> [Exercise directions] Word for word, restate the lines of the listing below from the line with "Machine-readable labels follow" through the line with "point to the left", and do not include the pictures.

————

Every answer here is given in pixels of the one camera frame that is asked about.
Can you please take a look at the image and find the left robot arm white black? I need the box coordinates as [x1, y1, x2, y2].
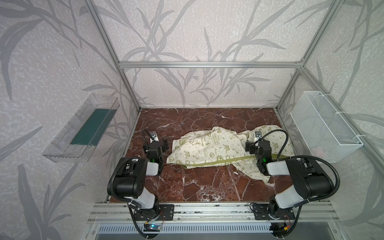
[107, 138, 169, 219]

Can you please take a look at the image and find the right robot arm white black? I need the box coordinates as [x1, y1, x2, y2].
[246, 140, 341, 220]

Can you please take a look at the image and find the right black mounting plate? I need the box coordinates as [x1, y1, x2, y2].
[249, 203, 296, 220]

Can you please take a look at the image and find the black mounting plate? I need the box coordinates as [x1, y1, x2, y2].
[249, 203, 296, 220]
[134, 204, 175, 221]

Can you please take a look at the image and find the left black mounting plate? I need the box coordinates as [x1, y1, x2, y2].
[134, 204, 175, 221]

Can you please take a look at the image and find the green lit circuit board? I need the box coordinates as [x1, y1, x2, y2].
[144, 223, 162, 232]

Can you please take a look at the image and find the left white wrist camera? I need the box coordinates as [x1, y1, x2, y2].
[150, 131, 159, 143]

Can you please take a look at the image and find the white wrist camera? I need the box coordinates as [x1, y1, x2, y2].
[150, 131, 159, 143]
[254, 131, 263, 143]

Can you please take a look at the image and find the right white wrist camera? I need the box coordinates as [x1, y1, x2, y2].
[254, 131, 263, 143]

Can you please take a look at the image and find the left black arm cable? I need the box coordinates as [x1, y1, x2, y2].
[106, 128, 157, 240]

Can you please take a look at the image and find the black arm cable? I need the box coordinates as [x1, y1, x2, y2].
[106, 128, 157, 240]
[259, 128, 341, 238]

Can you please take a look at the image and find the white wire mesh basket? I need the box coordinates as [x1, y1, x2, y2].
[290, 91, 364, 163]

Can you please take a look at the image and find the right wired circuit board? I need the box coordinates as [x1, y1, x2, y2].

————

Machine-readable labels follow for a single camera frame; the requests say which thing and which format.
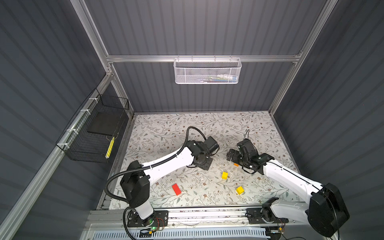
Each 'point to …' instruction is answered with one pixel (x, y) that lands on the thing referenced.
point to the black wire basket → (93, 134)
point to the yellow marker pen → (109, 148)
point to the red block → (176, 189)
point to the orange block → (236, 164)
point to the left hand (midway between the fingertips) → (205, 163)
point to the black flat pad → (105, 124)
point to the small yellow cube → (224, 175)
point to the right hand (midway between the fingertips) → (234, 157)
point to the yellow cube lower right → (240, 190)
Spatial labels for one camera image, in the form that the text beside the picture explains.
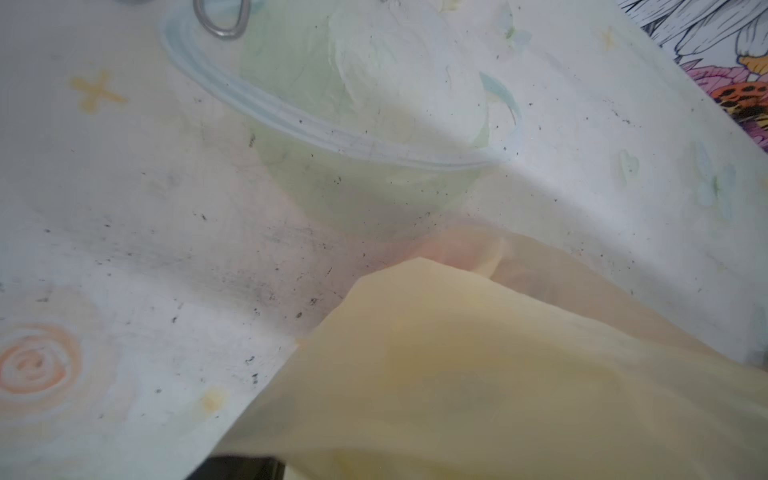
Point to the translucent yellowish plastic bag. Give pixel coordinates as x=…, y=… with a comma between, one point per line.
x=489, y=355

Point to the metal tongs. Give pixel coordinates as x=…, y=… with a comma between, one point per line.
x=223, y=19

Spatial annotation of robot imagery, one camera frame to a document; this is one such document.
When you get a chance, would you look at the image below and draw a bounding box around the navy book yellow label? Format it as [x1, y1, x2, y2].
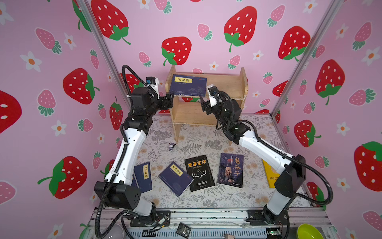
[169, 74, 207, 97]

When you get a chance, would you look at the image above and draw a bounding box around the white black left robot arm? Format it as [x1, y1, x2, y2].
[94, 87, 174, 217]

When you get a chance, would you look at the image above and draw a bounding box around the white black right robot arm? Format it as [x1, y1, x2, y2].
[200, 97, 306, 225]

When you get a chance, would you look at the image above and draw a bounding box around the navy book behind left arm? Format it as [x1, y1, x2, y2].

————

> [Task output]
Machine-readable labels follow for a single camera frame; the requests say which thing and which format.
Each 'point to …' instruction is answered with one pixel (x, y) that lands on the thing referenced.
point to the black wire basket → (93, 134)
point to the yellow marker pen → (109, 148)
point to the red block → (176, 189)
point to the orange block → (236, 164)
point to the left hand (midway between the fingertips) → (205, 163)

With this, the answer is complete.